### Work item
Report, as a bare number, how many lines of the material below contain the word "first".

### Supplied material
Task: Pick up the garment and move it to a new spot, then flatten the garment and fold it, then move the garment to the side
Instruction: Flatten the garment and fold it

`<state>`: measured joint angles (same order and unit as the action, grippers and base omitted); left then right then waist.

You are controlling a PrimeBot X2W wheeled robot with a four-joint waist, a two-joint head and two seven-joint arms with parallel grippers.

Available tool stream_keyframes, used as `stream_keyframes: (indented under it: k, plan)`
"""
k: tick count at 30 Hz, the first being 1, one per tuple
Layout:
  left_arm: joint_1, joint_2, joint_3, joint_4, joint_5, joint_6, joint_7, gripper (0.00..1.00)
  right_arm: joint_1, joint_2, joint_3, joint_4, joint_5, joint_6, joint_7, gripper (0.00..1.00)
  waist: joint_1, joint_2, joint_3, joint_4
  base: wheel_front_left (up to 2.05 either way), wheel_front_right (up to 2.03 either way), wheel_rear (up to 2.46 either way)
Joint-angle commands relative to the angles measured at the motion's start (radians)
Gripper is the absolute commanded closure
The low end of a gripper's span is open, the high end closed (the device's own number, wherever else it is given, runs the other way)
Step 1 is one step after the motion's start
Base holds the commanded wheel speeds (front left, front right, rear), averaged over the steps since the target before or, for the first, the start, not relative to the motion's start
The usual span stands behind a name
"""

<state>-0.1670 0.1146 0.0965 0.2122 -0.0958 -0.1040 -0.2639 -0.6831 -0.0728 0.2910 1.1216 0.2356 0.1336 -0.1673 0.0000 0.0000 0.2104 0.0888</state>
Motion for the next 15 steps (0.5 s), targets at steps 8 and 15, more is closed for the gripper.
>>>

### Answer for this exercise
2